Reçu le 7 juin 2022: Accepté après révision le 21 juin 2022

Le contexte covidien a accentué les enjeux de santé mentale parmi les professionnels de la santé. Plusieurs études, dont celle du présent numéro de Pharmactuel, rapportent une dégradation de la santé mentale des pharmaciens en établissement de santé depuis le début de la pandémie1,2. Parmi les facteurs nuisant à la santé mentale, on note la charge de travail augmentée, la pénurie de main-d’œuvre, le manque d’équilibre travail-vie personnelle et/ou l’absence de soutien des collègues ou de la direction. Ce phénomène global touche tous les travailleurs de la santé.
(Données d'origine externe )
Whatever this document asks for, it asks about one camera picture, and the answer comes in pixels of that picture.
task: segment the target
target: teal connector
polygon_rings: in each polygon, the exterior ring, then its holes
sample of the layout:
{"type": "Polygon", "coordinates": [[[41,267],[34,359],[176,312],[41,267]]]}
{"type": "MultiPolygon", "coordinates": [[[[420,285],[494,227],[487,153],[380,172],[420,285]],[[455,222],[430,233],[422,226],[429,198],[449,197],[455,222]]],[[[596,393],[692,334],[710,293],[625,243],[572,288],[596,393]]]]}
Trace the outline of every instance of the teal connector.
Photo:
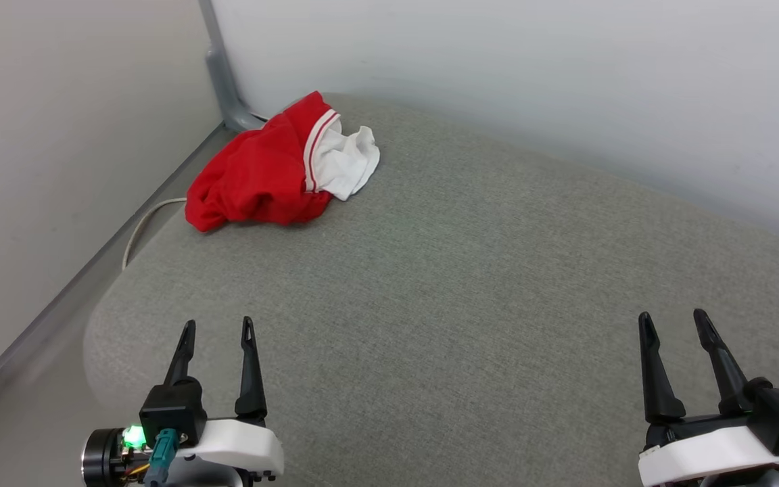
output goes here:
{"type": "Polygon", "coordinates": [[[167,473],[170,464],[179,450],[179,434],[172,428],[161,430],[155,437],[155,448],[149,457],[149,469],[143,476],[143,485],[147,487],[164,487],[167,483],[167,473]]]}

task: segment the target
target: white wall
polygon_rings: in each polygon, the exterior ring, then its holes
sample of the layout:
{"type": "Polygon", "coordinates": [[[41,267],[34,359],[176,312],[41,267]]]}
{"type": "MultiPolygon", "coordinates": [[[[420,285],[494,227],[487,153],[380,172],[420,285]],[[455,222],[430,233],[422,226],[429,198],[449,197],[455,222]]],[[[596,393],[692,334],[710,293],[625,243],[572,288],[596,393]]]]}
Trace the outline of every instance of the white wall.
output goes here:
{"type": "Polygon", "coordinates": [[[214,4],[258,112],[376,95],[779,233],[779,1],[214,4]]]}
{"type": "Polygon", "coordinates": [[[220,121],[196,2],[0,0],[0,354],[220,121]]]}

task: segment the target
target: green led light
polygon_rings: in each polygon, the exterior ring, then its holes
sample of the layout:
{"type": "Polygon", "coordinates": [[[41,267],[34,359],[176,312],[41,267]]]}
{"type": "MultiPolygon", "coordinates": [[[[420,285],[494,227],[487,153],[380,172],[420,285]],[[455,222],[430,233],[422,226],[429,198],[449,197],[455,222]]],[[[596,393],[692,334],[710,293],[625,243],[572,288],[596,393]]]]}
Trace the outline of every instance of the green led light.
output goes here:
{"type": "Polygon", "coordinates": [[[122,444],[128,448],[139,450],[146,444],[146,435],[143,435],[142,426],[128,426],[122,432],[122,444]]]}

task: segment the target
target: seat cushion
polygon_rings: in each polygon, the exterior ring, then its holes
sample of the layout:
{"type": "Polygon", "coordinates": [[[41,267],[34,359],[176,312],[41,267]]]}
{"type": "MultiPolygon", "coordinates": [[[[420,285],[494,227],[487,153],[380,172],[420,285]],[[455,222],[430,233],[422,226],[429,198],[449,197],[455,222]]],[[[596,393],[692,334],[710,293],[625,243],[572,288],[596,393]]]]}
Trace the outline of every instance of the seat cushion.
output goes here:
{"type": "Polygon", "coordinates": [[[284,485],[631,485],[637,316],[688,413],[716,413],[694,308],[779,386],[779,238],[426,114],[328,95],[381,163],[308,225],[174,216],[93,315],[86,370],[135,416],[186,320],[211,417],[250,315],[284,485]]]}

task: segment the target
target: gray floor
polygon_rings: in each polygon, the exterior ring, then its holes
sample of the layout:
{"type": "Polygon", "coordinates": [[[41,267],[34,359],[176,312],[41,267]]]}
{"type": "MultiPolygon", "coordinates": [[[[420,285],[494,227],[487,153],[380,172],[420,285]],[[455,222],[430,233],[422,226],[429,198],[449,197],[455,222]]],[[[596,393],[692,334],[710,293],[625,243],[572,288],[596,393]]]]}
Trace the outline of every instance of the gray floor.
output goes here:
{"type": "MultiPolygon", "coordinates": [[[[154,200],[185,194],[195,175],[234,136],[219,131],[179,170],[154,200]]],[[[181,204],[167,206],[155,215],[141,243],[181,204]]],[[[135,411],[100,407],[83,372],[83,330],[89,315],[113,280],[131,229],[122,232],[91,268],[73,283],[51,314],[57,333],[43,349],[21,364],[22,372],[0,384],[0,485],[83,485],[80,452],[94,429],[127,425],[135,411]]]]}

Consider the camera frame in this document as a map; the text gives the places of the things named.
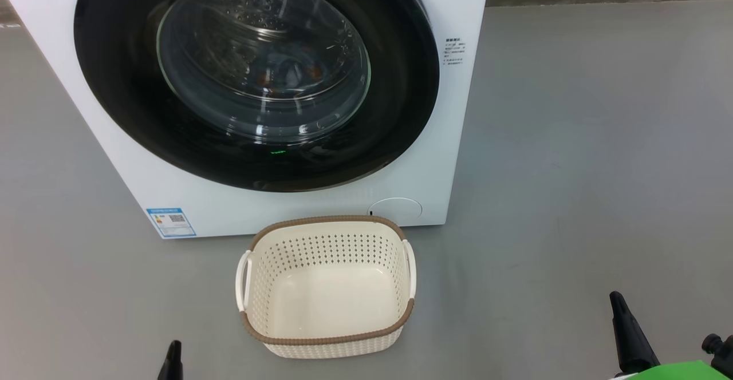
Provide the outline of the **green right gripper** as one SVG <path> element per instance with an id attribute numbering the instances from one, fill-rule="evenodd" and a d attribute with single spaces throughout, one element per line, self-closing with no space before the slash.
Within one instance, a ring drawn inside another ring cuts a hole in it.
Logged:
<path id="1" fill-rule="evenodd" d="M 702 350 L 713 356 L 710 363 L 702 360 L 660 365 L 641 326 L 626 304 L 623 294 L 609 294 L 613 312 L 613 333 L 618 366 L 615 379 L 731 379 L 732 336 L 725 341 L 718 335 L 708 335 Z"/>

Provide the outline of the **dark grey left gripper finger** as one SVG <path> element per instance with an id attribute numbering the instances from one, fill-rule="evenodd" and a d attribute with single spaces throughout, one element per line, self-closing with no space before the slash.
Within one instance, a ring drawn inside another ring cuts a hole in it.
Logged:
<path id="1" fill-rule="evenodd" d="M 174 340 L 168 346 L 157 380 L 183 380 L 181 341 Z"/>

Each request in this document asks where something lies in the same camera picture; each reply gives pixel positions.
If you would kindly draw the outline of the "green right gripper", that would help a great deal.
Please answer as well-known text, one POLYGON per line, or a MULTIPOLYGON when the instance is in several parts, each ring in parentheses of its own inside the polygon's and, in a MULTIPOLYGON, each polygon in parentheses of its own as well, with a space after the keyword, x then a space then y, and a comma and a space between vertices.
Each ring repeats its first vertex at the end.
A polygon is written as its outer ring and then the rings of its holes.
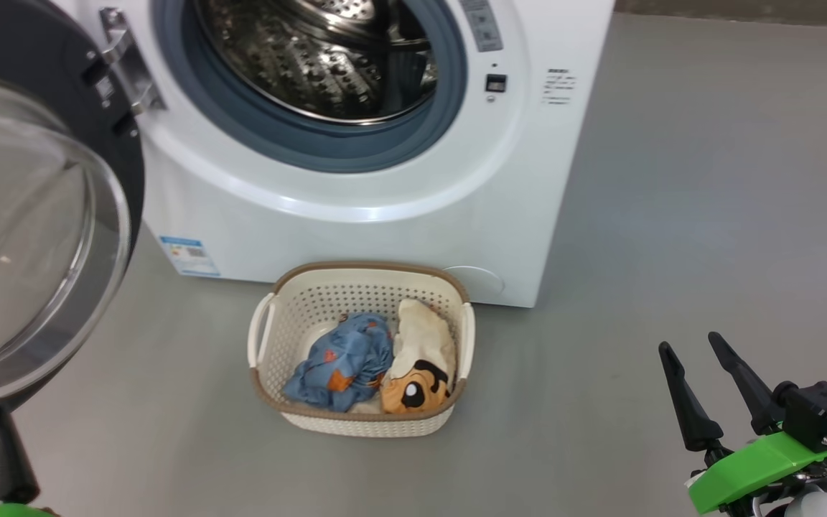
MULTIPOLYGON (((699 515, 749 498, 809 465, 827 460, 827 450, 813 452, 780 432, 785 410, 772 398, 767 384, 719 332, 709 332, 708 340, 722 369, 732 377, 744 399, 752 431, 768 436, 716 461, 686 482, 687 494, 699 515)), ((693 394, 675 351, 669 343, 660 343, 658 353, 685 448, 690 452, 721 448, 721 426, 709 418, 693 394)))

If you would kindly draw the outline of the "round filter cover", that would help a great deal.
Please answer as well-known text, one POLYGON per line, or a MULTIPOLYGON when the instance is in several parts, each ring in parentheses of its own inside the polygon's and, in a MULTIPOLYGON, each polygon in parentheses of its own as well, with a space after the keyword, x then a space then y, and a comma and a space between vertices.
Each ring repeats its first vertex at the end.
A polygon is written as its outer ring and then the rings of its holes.
POLYGON ((489 269, 474 266, 453 266, 444 269, 468 291, 473 302, 496 302, 505 291, 505 282, 489 269))

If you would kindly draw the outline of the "white front-load washing machine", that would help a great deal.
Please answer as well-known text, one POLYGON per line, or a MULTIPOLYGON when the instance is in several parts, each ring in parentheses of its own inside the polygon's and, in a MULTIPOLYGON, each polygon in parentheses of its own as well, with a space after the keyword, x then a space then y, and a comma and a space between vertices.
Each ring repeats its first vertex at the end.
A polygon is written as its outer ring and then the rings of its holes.
POLYGON ((459 0, 447 0, 468 56, 450 129, 420 156, 374 172, 289 166, 238 143, 184 95, 152 26, 154 0, 53 0, 106 48, 98 11, 134 30, 165 109, 138 115, 144 223, 203 242, 221 279, 272 282, 306 263, 474 266, 505 282, 496 302, 534 307, 616 0, 490 0, 503 50, 478 52, 459 0), (541 102, 547 69, 569 69, 568 106, 541 102), (508 91, 488 93, 488 73, 508 91))

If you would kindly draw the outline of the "cream perforated laundry basket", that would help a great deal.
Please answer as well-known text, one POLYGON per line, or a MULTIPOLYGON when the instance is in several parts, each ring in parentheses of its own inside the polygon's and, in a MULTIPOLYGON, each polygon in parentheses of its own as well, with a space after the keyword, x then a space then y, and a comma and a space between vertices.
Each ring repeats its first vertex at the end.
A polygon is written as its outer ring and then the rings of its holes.
POLYGON ((439 431, 468 383, 476 318, 464 284, 442 269, 383 261, 309 263, 288 271, 256 305, 246 341, 250 380, 270 408, 305 431, 377 439, 439 431), (449 401, 420 414, 340 413, 286 399, 283 386, 317 338, 343 315, 377 313, 393 326, 404 299, 416 299, 449 324, 457 353, 449 401))

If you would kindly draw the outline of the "blue energy label sticker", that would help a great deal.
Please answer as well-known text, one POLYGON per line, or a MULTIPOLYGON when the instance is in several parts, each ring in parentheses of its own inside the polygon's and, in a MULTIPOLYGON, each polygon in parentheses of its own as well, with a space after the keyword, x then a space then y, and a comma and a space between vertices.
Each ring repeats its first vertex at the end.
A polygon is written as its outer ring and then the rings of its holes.
POLYGON ((220 277, 220 270, 200 240, 158 236, 158 242, 178 274, 191 277, 220 277))

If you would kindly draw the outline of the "metal door hinge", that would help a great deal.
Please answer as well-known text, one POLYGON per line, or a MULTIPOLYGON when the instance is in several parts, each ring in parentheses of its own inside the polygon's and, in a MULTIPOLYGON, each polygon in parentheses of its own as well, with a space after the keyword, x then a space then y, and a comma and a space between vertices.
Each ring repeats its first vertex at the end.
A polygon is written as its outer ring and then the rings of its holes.
POLYGON ((106 48, 102 50, 102 56, 117 75, 131 102, 131 111, 138 116, 165 109, 163 98, 144 61, 124 10, 107 6, 101 7, 98 14, 106 37, 106 48))

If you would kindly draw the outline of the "grey instruction sticker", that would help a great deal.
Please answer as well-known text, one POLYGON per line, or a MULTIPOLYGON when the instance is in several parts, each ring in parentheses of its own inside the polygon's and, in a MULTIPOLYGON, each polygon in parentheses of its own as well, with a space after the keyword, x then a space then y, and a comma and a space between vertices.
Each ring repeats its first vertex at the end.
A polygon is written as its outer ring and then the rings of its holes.
POLYGON ((490 0, 459 0, 478 52, 503 50, 501 30, 490 0))

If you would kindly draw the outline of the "stainless steel washing machine drum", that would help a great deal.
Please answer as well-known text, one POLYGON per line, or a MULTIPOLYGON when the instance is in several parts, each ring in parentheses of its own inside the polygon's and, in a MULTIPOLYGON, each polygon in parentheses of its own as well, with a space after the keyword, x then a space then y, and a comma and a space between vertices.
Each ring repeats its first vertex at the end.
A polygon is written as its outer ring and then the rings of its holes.
POLYGON ((194 0, 211 46, 254 91, 313 120, 381 124, 439 82, 404 0, 194 0))

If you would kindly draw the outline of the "small black text sticker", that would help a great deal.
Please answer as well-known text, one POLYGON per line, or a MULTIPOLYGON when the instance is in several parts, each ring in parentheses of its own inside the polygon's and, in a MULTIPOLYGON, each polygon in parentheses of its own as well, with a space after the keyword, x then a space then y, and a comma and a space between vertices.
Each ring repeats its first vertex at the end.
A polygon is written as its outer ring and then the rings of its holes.
POLYGON ((547 69, 542 82, 541 102, 546 106, 564 107, 572 102, 578 78, 569 69, 547 69))

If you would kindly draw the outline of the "cream cartoon face garment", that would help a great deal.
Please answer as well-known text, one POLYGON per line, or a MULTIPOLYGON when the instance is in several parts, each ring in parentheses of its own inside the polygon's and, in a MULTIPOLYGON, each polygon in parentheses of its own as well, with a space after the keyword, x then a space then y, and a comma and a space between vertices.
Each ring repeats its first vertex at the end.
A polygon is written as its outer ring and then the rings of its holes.
POLYGON ((453 391, 457 350, 449 324, 416 299, 399 304, 393 363, 380 386, 385 414, 413 414, 440 408, 453 391))

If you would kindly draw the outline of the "blue patterned garment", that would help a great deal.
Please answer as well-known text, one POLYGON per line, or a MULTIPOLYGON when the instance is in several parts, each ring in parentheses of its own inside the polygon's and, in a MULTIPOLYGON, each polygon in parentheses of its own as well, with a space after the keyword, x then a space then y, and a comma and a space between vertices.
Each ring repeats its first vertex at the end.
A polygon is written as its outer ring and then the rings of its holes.
POLYGON ((290 401, 345 413, 376 395, 393 359, 387 320, 376 313, 349 314, 315 340, 282 392, 290 401))

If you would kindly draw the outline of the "round black glass washer door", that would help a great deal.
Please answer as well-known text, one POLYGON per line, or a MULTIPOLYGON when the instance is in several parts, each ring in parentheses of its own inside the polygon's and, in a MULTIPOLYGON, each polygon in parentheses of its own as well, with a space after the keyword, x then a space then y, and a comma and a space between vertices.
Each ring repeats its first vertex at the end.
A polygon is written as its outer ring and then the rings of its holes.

Devant ce constat, maintenant on fait quoi? Comment lutter contre les problèmes de santé mentale? Les solutions présentées par Vaillancourt et Marceau, soit la bonification de l’offre du programme d’aide aux employés (PAE), une meilleure reconnaissance du travail du pharmacien par le ministère de la Santé et des Services sociaux (MSSS) et le renversement de la pénurie de pharmaciens en établissement de santé, font en partie fausse route. Ces enjeux profonds se résoudront dans un horizon à long terme auquel la profession a peu ou pas d’influence. Par ailleurs, la responsabilité de la santé mentale des pharmaciens ne devrait pas incomber uniquement au MSSS.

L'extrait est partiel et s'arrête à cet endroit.